Benim gibi sıkı dizi takipçileri de çok iyi biliyor ki, çok uzun zamandır ağlak dizilerden fenalık gelmişti hepimize. Millet olarak ağlamaya çok meraklıyız malum. Nerede duygusal, ağlatmaya hazır, içinde her türlü dram olan yapım var. Reytinglerde tavana vurur nedense. Hayır, pek çoğunuz biliyordur, gündüz kuşağında her türlü dramın yer aldığı o meşhur kadın programlarını seyreden, sonrasında da seyrettiği olaylardan etkilenip morali bozulan, ağlayan, uykusu kaçan insanlarız biz. Bizim gibi çalışan kesime Allah’tan o tarz programlar pek denk gelmiyor. Bizler akşam kuşağındaki dizilerimizle haşır neşiriz ama dizilerimizin de bahsettiğim programlardan kalır yanı yok tabii ki. Aşk, acı, gözyaşı, tecavüz, taciz, ayrılık, ihanet derken her türlü ızdırabı hep birlikte uzun zamandır çekmekteydik.
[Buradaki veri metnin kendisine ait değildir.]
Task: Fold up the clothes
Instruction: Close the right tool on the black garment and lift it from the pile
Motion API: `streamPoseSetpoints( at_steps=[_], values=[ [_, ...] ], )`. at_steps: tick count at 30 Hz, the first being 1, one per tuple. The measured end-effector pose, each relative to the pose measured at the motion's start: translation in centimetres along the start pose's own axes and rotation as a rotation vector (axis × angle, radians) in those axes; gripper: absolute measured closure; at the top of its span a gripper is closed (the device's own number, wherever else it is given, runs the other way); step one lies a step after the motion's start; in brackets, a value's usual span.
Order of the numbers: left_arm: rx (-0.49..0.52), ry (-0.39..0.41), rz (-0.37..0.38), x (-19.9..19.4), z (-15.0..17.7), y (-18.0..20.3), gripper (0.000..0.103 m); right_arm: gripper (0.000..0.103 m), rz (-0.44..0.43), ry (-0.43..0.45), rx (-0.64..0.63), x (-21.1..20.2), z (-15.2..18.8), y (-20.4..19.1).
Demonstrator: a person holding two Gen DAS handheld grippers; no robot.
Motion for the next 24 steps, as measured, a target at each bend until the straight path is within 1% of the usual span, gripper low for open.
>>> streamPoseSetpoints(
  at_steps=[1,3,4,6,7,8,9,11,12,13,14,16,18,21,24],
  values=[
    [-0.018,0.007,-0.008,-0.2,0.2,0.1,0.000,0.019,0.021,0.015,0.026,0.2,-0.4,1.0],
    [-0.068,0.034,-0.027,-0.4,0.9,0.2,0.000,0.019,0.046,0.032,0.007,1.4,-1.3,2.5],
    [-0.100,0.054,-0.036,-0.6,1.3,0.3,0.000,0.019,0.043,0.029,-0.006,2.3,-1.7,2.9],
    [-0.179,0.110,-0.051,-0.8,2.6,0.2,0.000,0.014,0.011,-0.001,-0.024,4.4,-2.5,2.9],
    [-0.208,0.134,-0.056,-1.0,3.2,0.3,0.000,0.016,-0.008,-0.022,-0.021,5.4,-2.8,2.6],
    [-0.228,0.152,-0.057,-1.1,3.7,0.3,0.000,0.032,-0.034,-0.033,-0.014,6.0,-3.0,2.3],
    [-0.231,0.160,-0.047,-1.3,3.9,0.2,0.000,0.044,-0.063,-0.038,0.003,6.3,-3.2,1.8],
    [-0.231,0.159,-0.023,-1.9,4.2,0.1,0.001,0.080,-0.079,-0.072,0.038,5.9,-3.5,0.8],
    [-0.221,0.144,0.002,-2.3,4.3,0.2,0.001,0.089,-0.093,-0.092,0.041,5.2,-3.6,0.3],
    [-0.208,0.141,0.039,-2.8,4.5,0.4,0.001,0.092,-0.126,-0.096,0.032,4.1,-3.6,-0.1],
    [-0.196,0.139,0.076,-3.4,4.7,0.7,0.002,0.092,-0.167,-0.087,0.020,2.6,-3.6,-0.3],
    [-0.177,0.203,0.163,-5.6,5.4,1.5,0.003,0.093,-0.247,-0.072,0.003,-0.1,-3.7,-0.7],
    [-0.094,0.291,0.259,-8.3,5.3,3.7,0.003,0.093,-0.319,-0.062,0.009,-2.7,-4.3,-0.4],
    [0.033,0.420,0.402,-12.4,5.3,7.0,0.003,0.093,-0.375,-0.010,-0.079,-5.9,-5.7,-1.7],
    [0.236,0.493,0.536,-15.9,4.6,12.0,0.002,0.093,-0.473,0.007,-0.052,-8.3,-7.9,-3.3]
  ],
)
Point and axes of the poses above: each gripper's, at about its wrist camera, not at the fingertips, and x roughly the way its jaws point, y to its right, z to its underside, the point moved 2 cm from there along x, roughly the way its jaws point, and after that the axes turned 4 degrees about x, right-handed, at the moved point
Ta ki Yalan Dünya bizi sarıp sarmayalana kadar. Şöyle bir düşündüm de, komedi dizilerinin oranı cidden çok az. Olanlar da komedi mi onu tartışırız. Şimdi bu gülmeye olan açlık sebebiyle mi Yalan Dünya bu kadar tuttu acaba? Bana kalırsanız kocaman bir HAYIR!

Komedi çok severim, gülmeyi sevdiğimdendir belki. Bugüne kadar nerede komedi denk gelirse seyrederim. Ama her şeye gülmem oda ayrı konu. Hatta ve hatta komedi seyrederken de her şeye gülmem. Komedi yapmak, insan güldürmek bana göre ağlatmaktan çok daha zor bir sanat. Ve ülkede bunu becerebilen kişi sayısı da bir elin parmaklarını geçmiyor ne yazık ki.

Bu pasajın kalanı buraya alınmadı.